[WHAT YOU HAVE TO DO]
Only the line containing "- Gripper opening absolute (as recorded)" and the lines after it, up to the end of the listing, should be written out, each exactly as given.

*** Block opens ***

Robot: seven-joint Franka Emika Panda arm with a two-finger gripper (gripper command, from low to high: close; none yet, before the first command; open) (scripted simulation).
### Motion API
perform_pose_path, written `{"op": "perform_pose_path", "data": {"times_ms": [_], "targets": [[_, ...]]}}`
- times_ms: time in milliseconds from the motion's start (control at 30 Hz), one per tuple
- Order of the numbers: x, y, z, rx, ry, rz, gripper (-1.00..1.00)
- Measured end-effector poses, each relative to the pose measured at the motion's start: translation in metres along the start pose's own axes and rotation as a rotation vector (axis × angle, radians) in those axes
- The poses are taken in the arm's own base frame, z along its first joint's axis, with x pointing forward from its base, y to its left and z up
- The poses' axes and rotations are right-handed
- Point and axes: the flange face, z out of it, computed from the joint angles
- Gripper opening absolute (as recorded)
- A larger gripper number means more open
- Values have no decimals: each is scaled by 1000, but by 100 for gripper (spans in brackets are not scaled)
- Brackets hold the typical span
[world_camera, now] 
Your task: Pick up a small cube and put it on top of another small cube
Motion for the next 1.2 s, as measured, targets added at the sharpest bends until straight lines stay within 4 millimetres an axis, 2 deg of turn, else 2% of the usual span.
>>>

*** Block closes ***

[SOLUTION TO THIS TASK]
- Gripper opening absolute (as recorded)
- A larger gripper number means more open
- Values have no decimals: each is scaled by 1000, but by 100 for gripper (spans in brackets are not scaled)
- Brackets hold the typical span
[world_camera, now] 
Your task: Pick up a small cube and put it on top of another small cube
Motion for the next 1.2 s, as measured, targets added at the sharpest bends until straight lines stay within 4 millimetres an axis, 2 deg of turn, else 2% of the usual span.
>>>

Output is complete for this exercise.